To evaluate the long-term efficacy of concurrent radiotherapy with mitomycin-C (MMC)-based or cisplatin (CP)-based combinations in a cohort of patients with locally advanced anal canal carcinoma. Between 1988 and 2000, 179 patients with locally advanced anal canal carcinoma were treated at the Instituto Nacional de Câncer with two cycles of chemotherapy during Weeks 1 and 5 of radiotherapy. 5-Fluorouracil (750 mg/m(2) 120-hour infusion or 1,000 mg/m(2) 96-hour infusion) plus CP (100 mg/m(2)) on the first day of each cycle or MMC (10-15 mg/m(2)) on the first day of Cycle 1 was administered concurrent with radiotherapy (total dose, 55-59.4 Gy). Of the 179 patients, 60% were included from a randomized trial initiated at the Instituto Nacional de Câncer in 1991 that compared concurrent chemoradiotherapy with MMC vs.
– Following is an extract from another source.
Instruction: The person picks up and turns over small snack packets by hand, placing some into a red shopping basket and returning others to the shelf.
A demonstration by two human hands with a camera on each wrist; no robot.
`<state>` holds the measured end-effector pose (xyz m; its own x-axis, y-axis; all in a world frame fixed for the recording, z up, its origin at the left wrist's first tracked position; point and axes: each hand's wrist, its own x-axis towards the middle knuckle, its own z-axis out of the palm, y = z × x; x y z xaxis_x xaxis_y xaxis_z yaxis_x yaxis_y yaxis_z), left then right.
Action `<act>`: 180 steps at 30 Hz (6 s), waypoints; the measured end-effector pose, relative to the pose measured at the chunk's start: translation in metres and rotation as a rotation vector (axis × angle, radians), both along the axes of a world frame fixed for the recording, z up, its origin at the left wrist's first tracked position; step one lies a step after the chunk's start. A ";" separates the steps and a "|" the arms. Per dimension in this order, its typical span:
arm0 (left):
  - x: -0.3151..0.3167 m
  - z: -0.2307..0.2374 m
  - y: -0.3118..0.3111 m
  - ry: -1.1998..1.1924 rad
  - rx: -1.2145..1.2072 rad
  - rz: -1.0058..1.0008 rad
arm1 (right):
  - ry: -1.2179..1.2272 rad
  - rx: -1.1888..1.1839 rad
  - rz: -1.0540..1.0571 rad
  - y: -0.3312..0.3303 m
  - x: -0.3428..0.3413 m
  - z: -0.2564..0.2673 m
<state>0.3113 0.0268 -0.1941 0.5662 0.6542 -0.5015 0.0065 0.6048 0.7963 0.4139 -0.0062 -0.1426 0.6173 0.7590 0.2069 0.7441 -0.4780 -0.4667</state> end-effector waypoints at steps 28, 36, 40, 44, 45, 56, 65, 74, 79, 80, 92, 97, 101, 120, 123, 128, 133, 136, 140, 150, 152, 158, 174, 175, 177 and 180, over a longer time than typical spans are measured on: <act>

CP. The median follow-up for the whole chemoradiotherapy group was 83 months. The median patient age was 58 years, 57% had Stage T3-T4 tumors, and 35% had N-positive disease. The 5-year cumulative colostomy rate was not significantly different between the CP group (22%) and MMC group (29%; p = .28). The actuarial 10-year overall survival and disease-free survival rate for the CP group was 54% and 49% and for the MMC group was 52% and 53%, respectively (p = .32 and p = .92, respectively). On multivariate analysis, male gender (p = .042) and advanced Stage T3-T4 disease (p <.0001) were statistically significant for worse disease-free survival. Stage T3-T4 (p = .039) and N+ (p = .039) disease remained independently significant for overall survival. Long-term follow-up has confirmed the good results of chemoradiotherapy with CP plus 5-fluorouracil, which seem to provide results equivalent to those with MMC plus 5-fluorouracil.